2. Create a Kubernetes cluster with sufficient capacity

Before you can start with the installation of the STRM Privacy Data Plane, you'll need an operational Kubernetes cluster. For AWS, see our dedicated quickstarts. For other platforms, follow their documentation.

info

For production use cases, we advise a Kubernetes cluster with a capacity of around 6 nodes of ~4vCPU/16GiB, although this will ultimately depend on your actual usage.

For small-scale testing purposes, a single node of that capacity typically suffices.

3. Ensure your Kubernetes cluster has an outgoing internet connection

The STRM Data Plane requires an outgoing internet connection, specifically to:

  • api.strmprivacy.io:443
  • accounts.strmprivacy.io:443
  • The STRM Privacy Docker registry at europe-west4-docker.pkg.dev/stream-machine-production/docker-public, although a private registry can be used instead.

4. Ensure a Kafka and Redis cluster are accessible from Kubernetes

To use our streaming pipelines, a Kafka and Redis cluster are required (or Kafka- and Redis-compatible managed solutions). These clusters should be accessible from the Kubernetes cluster.

info

For testing purposes, the optional built-in clusters can be used (enabled by default in the Helm chart).

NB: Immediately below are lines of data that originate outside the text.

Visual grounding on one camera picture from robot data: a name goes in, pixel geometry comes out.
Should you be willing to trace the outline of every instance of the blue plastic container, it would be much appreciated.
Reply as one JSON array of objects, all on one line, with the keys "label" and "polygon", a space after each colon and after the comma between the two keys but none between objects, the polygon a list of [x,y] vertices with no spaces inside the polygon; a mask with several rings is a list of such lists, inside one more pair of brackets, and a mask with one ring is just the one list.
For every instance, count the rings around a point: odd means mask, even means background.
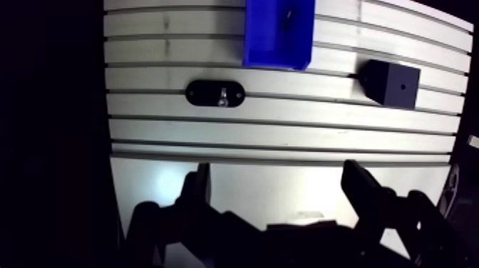
[{"label": "blue plastic container", "polygon": [[311,62],[315,0],[247,0],[243,66],[304,70]]}]

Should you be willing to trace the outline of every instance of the horizontal groove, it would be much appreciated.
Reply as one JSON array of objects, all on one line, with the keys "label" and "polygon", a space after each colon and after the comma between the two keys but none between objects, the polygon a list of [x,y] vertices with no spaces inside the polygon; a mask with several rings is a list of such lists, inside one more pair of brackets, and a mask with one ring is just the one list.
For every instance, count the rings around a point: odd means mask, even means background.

5. Ensure a PostgreSQL DB is accessible from Kubernetes

To use our batch jobs, a PostgreSQL DB is required (or Postgres-compatible managed solution), accessible from the Kubernetes cluster.

info

For testing purposes, the optional built-in PostgreSQL DB can be used (enabled by default in the Helm chart).

6. Ensure access to a common cloud storage solution

To use our batch jobs, as well as batch exports for streaming pipelines, access to common cloud storage solutions is required. We support specific authentication mechanisms detailed in our data connector docs. In short, you should be able to create the following types of credentials:

  • AWS S3: AccessKey.
  • Google Cloud Storage: Service Account.
  • Azure Blob Storage: Client Secret Credentials, e.g. with Application with Service Principal.

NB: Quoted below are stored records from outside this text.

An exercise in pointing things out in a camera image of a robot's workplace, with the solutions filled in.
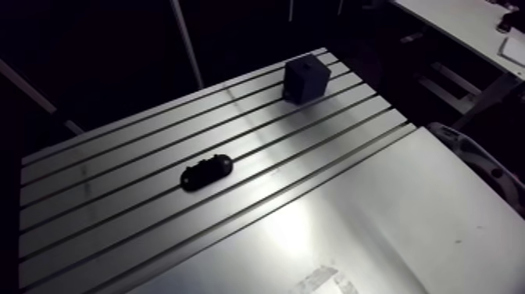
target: aluminum t-slot table
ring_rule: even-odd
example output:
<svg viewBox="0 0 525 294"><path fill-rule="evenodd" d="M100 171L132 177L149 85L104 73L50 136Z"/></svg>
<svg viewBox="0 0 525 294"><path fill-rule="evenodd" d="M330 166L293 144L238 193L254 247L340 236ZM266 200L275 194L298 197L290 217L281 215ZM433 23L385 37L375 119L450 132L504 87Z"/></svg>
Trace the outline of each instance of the aluminum t-slot table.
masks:
<svg viewBox="0 0 525 294"><path fill-rule="evenodd" d="M281 98L278 63L23 159L21 292L523 289L517 214L326 49L313 54L331 78L303 106ZM180 189L214 154L233 173Z"/></svg>

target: black cube
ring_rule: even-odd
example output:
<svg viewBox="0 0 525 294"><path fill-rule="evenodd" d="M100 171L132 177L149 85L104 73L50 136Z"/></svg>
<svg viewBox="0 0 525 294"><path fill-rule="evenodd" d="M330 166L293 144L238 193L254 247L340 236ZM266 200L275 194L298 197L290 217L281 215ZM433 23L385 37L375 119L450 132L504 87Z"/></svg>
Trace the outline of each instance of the black cube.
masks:
<svg viewBox="0 0 525 294"><path fill-rule="evenodd" d="M286 63L284 68L284 100L301 105L324 95L330 70L313 55Z"/></svg>

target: metal rod
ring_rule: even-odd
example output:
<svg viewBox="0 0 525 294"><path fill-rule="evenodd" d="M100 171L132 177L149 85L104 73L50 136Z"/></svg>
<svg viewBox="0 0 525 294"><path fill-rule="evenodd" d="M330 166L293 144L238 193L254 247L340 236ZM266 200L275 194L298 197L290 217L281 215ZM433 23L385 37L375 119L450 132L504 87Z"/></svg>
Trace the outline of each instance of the metal rod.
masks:
<svg viewBox="0 0 525 294"><path fill-rule="evenodd" d="M293 19L294 19L294 0L290 0L290 9L288 11L288 22L291 23Z"/></svg>
<svg viewBox="0 0 525 294"><path fill-rule="evenodd" d="M21 77L9 64L0 59L0 73L7 77L15 86L17 86L22 92L26 93L29 98L35 101L40 107L42 107L49 114L53 114L57 111L57 108L53 103L49 102L37 89L29 84L23 77ZM71 120L67 120L64 123L70 131L74 134L83 134L82 130L77 124Z"/></svg>
<svg viewBox="0 0 525 294"><path fill-rule="evenodd" d="M186 22L184 21L184 16L182 15L182 8L180 7L179 0L171 0L173 12L175 13L175 18L177 19L177 24L179 26L180 35L182 36L182 41L184 47L186 48L187 57L190 59L191 68L193 69L193 74L195 75L195 80L199 89L204 88L204 83L202 82L201 71L198 68L197 59L195 58L195 53L193 51L193 46L191 45L190 34L186 28Z"/></svg>
<svg viewBox="0 0 525 294"><path fill-rule="evenodd" d="M343 2L345 0L339 0L339 9L337 9L337 15L340 16L341 13L343 12Z"/></svg>

7. Install a few recommended tools

The following tools will either be required or ease your journey in deploying the STRM Privacy Data Plane.

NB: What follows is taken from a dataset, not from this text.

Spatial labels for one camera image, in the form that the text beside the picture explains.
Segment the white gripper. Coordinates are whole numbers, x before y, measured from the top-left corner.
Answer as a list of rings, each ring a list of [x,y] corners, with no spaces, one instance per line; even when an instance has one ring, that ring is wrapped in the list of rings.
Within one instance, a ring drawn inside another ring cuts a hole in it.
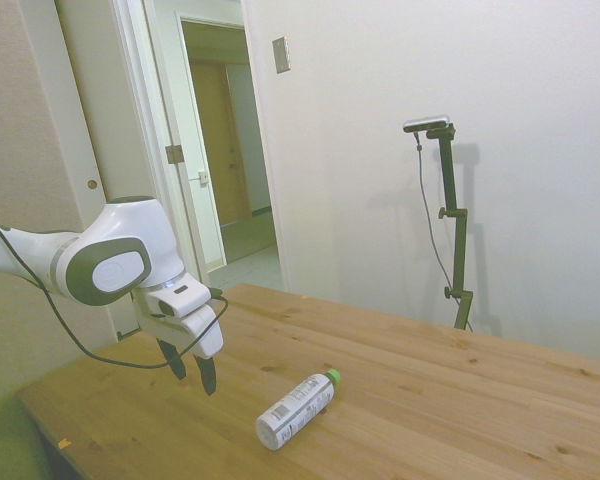
[[[224,345],[216,313],[210,306],[208,289],[164,289],[132,291],[138,323],[142,330],[158,338],[158,346],[178,380],[186,378],[184,362],[177,350],[190,344],[205,393],[217,388],[213,356]]]

  • strm: The STRM Privacy cli. You need this to control your STRM resources, and to simulate some events for testing purposes.
  • kubectl: The Kubernetes cli.
  • helm: This Kubernetes package manager is used for installing (and upgrading) your STRM customer data plane. If you use Google Cloud, also install the helm-gcs plugin.
  • k9s (optional): This textual user interface offers a very convenient way to interact with kubernetes clusters.
  • kubectx and kubens (optional): Very useful tools to switch the default kubernetes context and namespace.
  • minio mc (optional): A useful tool to interact with S3 compatible object storage (including S3 by AWS itself).